A financial services analyst says he expects big Canadian banks will downgrade their economic forecasts, especially those used to model credit losses, but won’t yet confirm a recession as they report their quarterly earnings this week.

“I don't think you're going to get a confirmation of recession, because credit conditions are still pretty benign and the employment picture is still fairly strong,” Nigel D'Souza with Veritas Investment Research told BNN Bloomberg Monday.

His comments came ahead of Scotiabank’s expected Tuesday results for the three months ending Oct. 31, followed by the other major banks reporting throughout the week. That three-month period saw the Bank of Canada raise its key interest rate twice, and analysts will be watching this week to see how the sector is set up to weather a potential slowdown next year.

D’Souza said he considers the recession discussion unlikely to be on the table for bank management until the unemployment rates rises to the point that credit losses from repaired loans move higher, something he doesn’t see materializing in this weeks’ reports.

The assumptions from last quarter’s reports were “a bit optimistic” compared with current economic forecasts, D’Souza said, meaning the economic outlook of banks will likely deteriorate, though he said the impact will vary across different institutions.

D’Souza said he expects banks to set aside more money in provisions for credit losses on performing loans – or loans where payments are up to date – but he considers it “too early” for impairments on loans to pick up, calling that trend “more of a 2023 story.”

“We think there's going to be a deterioration in the macroeconomic outlook for Canada's big six banks that's going to put upward pressure on credit losses for performing loans,” he said.

“That being said, it won't be uniform across banks, some will provision more, some will provisional less, and that's dependent on how much excess reserves (they) are currently carrying.”

Some banks like CIBC and Toronto-Dominion are still carrying reserves from the pandemic when expected credit losses didn’t materialize, D’Souza said, which will help them “buffer" credit losses, while others like Scotiabank have fewer reserve funds available.

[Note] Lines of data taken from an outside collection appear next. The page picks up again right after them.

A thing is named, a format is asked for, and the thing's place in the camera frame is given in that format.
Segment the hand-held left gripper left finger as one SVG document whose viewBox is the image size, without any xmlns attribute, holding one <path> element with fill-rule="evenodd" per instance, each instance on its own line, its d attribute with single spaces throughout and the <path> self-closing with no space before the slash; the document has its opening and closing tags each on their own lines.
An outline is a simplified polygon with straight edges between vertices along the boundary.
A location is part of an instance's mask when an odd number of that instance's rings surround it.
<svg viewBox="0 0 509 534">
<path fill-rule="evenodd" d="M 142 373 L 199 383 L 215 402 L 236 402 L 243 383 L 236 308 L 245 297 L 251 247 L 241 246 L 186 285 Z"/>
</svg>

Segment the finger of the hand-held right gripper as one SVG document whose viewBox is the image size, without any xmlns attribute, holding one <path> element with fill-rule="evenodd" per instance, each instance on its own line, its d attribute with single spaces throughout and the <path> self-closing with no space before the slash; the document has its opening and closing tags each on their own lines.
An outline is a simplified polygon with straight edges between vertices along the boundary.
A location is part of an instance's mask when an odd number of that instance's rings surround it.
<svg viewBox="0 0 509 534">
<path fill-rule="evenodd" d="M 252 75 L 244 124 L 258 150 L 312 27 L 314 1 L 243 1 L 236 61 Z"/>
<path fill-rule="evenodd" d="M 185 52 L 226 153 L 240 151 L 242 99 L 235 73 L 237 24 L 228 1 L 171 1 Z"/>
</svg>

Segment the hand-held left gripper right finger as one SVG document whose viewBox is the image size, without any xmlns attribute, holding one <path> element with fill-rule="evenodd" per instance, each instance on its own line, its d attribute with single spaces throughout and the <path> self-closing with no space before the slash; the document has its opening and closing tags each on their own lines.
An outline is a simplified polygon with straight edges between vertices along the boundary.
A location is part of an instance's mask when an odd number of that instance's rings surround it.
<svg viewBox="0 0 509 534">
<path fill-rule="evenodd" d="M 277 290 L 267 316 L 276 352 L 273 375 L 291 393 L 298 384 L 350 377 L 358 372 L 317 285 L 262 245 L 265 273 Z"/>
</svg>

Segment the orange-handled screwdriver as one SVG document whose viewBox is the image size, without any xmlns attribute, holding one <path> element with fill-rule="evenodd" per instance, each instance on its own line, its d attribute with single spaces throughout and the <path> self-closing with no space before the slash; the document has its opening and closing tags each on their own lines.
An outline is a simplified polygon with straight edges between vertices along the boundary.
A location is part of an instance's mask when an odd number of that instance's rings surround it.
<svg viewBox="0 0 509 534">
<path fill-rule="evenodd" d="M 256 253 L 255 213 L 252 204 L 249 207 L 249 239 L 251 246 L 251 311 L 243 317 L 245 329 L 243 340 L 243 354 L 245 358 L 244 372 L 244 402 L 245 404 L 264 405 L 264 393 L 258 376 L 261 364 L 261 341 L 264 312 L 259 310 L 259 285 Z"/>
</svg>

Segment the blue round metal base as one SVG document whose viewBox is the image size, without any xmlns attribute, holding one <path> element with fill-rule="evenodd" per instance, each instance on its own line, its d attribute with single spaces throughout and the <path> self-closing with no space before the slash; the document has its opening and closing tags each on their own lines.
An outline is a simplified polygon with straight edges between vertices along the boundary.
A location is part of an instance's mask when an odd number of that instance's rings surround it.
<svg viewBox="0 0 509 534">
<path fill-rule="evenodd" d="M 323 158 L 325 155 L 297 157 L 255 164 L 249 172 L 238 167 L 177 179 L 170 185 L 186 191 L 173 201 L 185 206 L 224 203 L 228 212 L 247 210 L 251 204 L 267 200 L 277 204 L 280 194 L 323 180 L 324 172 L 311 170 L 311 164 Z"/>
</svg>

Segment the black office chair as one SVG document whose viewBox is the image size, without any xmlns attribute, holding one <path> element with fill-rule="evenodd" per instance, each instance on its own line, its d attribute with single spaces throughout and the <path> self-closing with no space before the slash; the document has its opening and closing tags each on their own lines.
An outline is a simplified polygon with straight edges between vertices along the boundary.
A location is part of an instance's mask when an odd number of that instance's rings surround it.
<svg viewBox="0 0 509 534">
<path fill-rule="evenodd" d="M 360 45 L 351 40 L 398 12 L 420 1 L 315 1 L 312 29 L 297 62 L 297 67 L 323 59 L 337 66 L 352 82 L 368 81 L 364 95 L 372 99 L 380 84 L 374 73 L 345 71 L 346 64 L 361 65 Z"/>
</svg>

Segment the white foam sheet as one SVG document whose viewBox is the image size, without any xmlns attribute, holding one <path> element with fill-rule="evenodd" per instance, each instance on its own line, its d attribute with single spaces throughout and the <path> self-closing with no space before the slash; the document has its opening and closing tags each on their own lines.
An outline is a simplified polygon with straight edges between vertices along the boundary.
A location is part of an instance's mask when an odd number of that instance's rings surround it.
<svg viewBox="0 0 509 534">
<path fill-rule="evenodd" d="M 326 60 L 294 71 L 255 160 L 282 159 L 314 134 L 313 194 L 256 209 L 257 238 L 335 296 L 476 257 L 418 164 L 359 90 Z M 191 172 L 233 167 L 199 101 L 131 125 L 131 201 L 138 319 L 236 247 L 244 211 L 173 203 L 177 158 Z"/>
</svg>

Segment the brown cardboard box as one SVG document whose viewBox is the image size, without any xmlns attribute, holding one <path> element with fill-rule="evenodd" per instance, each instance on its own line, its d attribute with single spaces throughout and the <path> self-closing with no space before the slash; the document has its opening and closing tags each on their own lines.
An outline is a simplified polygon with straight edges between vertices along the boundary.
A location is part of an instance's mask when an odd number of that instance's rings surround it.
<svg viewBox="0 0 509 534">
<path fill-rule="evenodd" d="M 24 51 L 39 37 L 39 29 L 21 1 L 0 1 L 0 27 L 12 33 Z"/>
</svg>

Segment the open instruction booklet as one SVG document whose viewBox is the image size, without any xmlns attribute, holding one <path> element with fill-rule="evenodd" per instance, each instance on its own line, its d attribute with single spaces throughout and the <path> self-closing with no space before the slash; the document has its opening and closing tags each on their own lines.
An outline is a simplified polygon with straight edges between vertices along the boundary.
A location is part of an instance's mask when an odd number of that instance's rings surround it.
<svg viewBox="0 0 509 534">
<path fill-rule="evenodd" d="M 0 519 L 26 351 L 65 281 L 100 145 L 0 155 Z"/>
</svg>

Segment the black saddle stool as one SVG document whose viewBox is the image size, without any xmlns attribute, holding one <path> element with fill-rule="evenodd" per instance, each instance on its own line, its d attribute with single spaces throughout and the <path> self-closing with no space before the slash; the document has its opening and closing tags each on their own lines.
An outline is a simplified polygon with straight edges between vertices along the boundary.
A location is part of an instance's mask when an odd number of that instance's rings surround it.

Household debt may also play into the banks’ economic outlook, D’Souza said, with a faster increase in interest rates and higher rates likely leading to more credit losses. The Bank of Canada’s key interest rate has been raised to 3.75 per cent; another rate decision by the central bank is expected on Dec. 7.

There could also be some “disappointment” on margin expansion this quarter, D’Souza said, as some banks have been hedging around interest rates.